Highlights & Insights¶
- Seamless integration of theory and practice: The work forms a complete loop from scheduling theory (knapsack/permutation optimization) to ML prediction (symbolic regression distillation) to real deployment (clinical PRS pipelines).
- Clever application of symbolic regression distillation: Black-box ensemble predictions are distilled into an interpretable mathematical formula deployable in a single line of code, perfectly suited to the operational requirements of genomic workflows.
- Adaptive design of conservative bias: The interpolation strategy — conservative early and aggressive later — reduces early OOM risk while improving late-stage efficiency.

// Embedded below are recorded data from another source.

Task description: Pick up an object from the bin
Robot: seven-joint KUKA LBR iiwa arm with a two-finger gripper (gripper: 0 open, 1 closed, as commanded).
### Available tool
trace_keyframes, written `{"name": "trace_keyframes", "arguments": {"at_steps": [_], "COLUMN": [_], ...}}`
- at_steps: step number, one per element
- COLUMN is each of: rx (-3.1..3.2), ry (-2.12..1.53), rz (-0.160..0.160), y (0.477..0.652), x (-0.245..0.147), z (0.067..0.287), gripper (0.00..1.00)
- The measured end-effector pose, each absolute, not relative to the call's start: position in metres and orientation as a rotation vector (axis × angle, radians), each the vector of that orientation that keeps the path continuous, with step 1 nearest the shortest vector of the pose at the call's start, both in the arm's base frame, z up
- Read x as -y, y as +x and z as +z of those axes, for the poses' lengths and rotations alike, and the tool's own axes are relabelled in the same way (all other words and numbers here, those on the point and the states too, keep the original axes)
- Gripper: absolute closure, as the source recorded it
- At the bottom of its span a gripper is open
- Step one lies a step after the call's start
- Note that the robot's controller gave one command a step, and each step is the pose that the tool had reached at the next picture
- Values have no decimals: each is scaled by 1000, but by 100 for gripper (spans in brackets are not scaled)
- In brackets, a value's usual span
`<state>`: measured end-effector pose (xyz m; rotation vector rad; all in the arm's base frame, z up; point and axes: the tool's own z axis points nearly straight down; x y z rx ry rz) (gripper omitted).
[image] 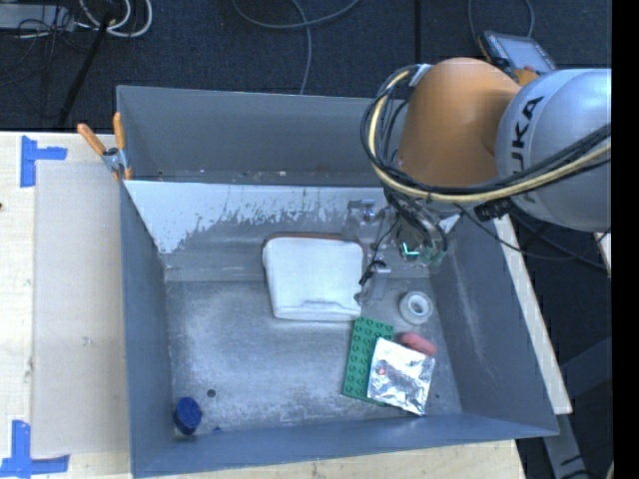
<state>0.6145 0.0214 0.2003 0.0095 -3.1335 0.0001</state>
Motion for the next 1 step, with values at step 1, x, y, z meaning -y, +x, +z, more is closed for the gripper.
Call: {"name": "trace_keyframes", "arguments": {"at_steps": [1], "rx": [3133], "ry": [45], "rz": [-2], "y": [595], "x": [90], "z": [65], "gripper": [0]}}
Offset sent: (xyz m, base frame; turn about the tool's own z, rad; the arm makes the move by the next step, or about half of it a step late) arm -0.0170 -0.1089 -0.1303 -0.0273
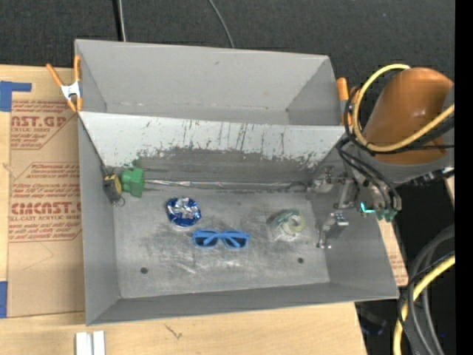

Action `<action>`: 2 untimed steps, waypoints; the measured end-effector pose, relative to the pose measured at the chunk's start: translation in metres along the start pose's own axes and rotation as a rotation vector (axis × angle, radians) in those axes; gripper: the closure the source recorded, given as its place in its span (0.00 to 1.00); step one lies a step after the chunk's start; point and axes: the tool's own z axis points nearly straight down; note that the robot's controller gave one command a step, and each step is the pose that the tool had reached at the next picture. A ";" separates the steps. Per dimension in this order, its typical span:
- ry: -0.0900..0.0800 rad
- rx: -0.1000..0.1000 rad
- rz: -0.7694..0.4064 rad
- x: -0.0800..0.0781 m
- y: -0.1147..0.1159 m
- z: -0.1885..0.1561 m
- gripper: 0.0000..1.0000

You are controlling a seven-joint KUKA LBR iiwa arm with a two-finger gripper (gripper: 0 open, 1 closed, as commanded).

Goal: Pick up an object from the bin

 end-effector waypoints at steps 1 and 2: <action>-0.015 0.001 0.046 -0.037 -0.024 0.136 0.00; -0.010 0.000 0.417 -0.033 -0.050 0.105 0.00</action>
Offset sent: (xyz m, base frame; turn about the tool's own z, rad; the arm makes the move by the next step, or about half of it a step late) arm 0.0330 -0.0246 -0.1362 0.0449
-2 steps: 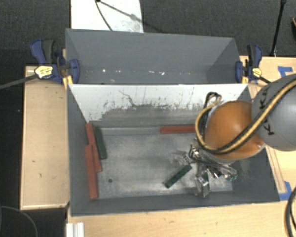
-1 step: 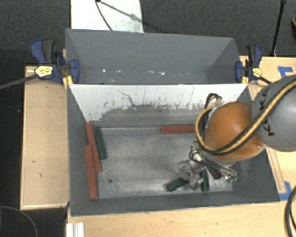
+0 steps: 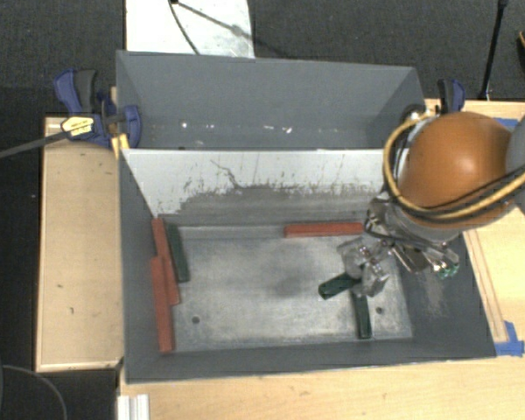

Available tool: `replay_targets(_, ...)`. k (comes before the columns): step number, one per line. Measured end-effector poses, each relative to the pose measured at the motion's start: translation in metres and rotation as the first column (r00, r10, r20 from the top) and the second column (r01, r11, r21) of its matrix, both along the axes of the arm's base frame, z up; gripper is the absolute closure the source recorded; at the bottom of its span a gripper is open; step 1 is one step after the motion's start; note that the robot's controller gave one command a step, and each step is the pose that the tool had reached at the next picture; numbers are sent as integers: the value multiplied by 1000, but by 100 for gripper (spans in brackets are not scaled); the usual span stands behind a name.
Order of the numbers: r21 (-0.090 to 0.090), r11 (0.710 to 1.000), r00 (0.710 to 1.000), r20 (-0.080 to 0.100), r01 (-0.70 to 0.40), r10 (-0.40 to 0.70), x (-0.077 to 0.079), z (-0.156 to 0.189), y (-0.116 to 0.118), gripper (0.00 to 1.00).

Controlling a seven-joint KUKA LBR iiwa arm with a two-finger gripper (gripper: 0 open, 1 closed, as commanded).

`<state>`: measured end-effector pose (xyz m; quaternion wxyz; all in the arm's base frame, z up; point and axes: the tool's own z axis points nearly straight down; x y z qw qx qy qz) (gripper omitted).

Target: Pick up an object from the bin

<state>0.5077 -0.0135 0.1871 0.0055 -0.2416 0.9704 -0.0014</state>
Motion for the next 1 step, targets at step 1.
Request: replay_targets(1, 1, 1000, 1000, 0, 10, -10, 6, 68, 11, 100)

- Multi-level solutions for different scenarios: Static scheduling suits simple scenarios (precomputed, zero overhead); dynamic scheduling suits complex scenarios (online adaptive); symbolic regression suits known task types.
- Practical clinical value: Reduces computational costs and report turnaround time, directly benefiting patients.
Limitations & Future Work¶
- Symbolic regression is modeled only for Beagle; generalization to other tools requires retraining.
- Static scheduling assumes a linear relationship between processing time and chromosome size, which may be more complex in practice.
- The \(O(N^3)\) complexity of dynamic scheduling may become a bottleneck at very large scales of parallelism.
- Sub-chromosomal sequence-level finer-grained parallelization is not considered (noted by the authors as a future direction).
- Simulation experiments use a linear noise model, which may not fully reflect the complexity of real workloads.
- Conflict of interest: multiple authors hold equity in Galatea Bio.
- Validation focuses primarily on RAM optimization, with insufficient attention to CPU/GPU utilization and I/O optimization.
Rating¶
- Novelty: ⭐⭐⭐ — Individual components (hill climbing, knapsack scheduling, symbolic regression) are not original, but their combined application to genomic parallelization is novel.
- Experimental Thoroughness: ⭐⭐⭐⭐ — Evaluation on both simulated and real pipelines is thorough with detailed ablations, though the simulation environment may be idealized.
- Writing Quality: ⭐⭐⭐⭐ — Structure is clear and mathematical derivations are complete, though some content leans toward engineering details.
- Value: ⭐⭐⭐⭐ — Direct practical applicability to large-scale genomic workflows, though academic contribution is relatively limited.